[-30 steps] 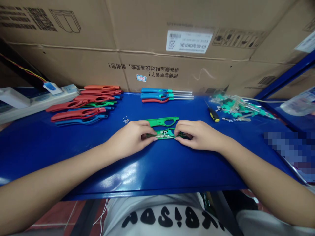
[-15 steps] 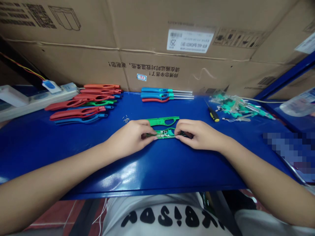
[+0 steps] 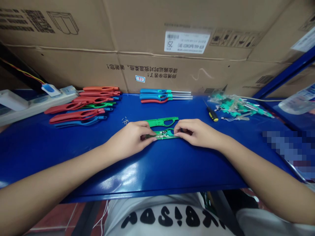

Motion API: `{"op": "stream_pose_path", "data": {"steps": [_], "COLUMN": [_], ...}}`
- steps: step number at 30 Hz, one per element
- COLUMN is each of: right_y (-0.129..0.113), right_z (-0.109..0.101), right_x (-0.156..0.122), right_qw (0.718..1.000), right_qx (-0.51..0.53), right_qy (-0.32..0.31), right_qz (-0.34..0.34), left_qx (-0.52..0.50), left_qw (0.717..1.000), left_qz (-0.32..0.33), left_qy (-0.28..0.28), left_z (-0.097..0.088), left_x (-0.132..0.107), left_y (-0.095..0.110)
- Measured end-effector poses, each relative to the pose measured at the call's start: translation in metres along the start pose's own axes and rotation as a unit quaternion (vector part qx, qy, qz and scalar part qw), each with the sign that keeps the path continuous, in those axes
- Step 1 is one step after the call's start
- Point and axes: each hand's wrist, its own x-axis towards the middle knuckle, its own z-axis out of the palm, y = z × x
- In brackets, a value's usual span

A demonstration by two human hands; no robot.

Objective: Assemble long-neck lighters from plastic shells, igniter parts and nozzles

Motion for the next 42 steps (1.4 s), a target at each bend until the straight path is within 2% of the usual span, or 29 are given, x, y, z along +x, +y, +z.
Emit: {"op": "stream_pose_path", "data": {"steps": [5, 9, 16, 21, 25, 36, 40, 42], "right_y": [0.001, 0.003, 0.007, 0.006, 0.006, 0.005, 0.003, 0.003], "right_z": [-0.003, -0.001, 0.003, 0.002, 0.001, 0.003, 0.002, 0.001], "right_x": [-0.001, -0.001, -0.001, -0.001, -0.001, -0.002, -0.004, -0.003], "right_qw": [0.999, 1.0, 1.0, 1.0, 1.0, 1.0, 0.999, 0.998], "right_qx": [0.029, 0.026, 0.025, 0.028, 0.025, -0.021, -0.047, -0.057], "right_qy": [-0.02, -0.011, 0.006, -0.005, -0.01, -0.005, -0.009, 0.007], "right_qz": [0.007, 0.009, -0.005, 0.012, 0.014, 0.004, 0.019, 0.016], "left_qx": [-0.001, 0.021, 0.158, 0.145, 0.147, 0.113, 0.094, 0.085], "left_qw": [1.0, 1.0, 0.983, 0.981, 0.98, 0.985, 0.988, 0.989], "left_qz": [0.001, 0.021, 0.072, 0.129, 0.132, 0.126, 0.118, 0.113], "left_qy": [-0.002, 0.003, 0.056, 0.002, -0.021, -0.031, -0.031, -0.032], "left_z": [0.0, 0.002, 0.006, 0.012, 0.016, 0.02, 0.02, 0.02], "left_x": [0.0, -0.002, -0.004, -0.004, -0.004, -0.003, -0.004, -0.004], "left_y": [-0.001, -0.002, 0.005, 0.009, 0.006, 0.005, 0.004, 0.002]}}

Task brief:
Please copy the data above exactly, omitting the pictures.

Answer to the exercise:
[-30 steps] 
[-15 steps] 
[+0 steps] 

Motion API: `{"op": "stream_pose_path", "data": {"steps": [_], "COLUMN": [_], ...}}`
- steps: step number at 30 Hz, one per element
- COLUMN is each of: right_y (-0.129..0.113), right_z (-0.109..0.101), right_x (-0.156..0.122), right_qw (0.718..1.000), right_qx (-0.51..0.53), right_qy (-0.32..0.31), right_qz (-0.34..0.34), left_qx (-0.52..0.50), left_qw (0.717..1.000), left_qz (-0.32..0.33), left_qy (-0.28..0.28), left_z (-0.097..0.088), left_x (-0.132..0.107), left_y (-0.095..0.110)
- Measured end-effector poses, each relative to the pose measured at the call's start: translation in metres along the start pose's own axes and rotation as a unit quaternion (vector part qx, qy, qz and scalar part qw), each with the sign that keeps the path continuous, in those axes
- Step 1 is one step after the call's start
- Point and axes: each hand's wrist, its own x-axis towards the middle knuckle, its own z-axis out of the palm, y = z × x
- In brackets, a value's usual span

A demonstration by two human hands; no robot.

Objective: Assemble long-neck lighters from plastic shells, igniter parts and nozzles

Motion for the next 42 steps (1.4 s), a target at each bend until the straight path is within 2% of the usual span, or 29 are given, x, y, z along +x, +y, +z.
Emit: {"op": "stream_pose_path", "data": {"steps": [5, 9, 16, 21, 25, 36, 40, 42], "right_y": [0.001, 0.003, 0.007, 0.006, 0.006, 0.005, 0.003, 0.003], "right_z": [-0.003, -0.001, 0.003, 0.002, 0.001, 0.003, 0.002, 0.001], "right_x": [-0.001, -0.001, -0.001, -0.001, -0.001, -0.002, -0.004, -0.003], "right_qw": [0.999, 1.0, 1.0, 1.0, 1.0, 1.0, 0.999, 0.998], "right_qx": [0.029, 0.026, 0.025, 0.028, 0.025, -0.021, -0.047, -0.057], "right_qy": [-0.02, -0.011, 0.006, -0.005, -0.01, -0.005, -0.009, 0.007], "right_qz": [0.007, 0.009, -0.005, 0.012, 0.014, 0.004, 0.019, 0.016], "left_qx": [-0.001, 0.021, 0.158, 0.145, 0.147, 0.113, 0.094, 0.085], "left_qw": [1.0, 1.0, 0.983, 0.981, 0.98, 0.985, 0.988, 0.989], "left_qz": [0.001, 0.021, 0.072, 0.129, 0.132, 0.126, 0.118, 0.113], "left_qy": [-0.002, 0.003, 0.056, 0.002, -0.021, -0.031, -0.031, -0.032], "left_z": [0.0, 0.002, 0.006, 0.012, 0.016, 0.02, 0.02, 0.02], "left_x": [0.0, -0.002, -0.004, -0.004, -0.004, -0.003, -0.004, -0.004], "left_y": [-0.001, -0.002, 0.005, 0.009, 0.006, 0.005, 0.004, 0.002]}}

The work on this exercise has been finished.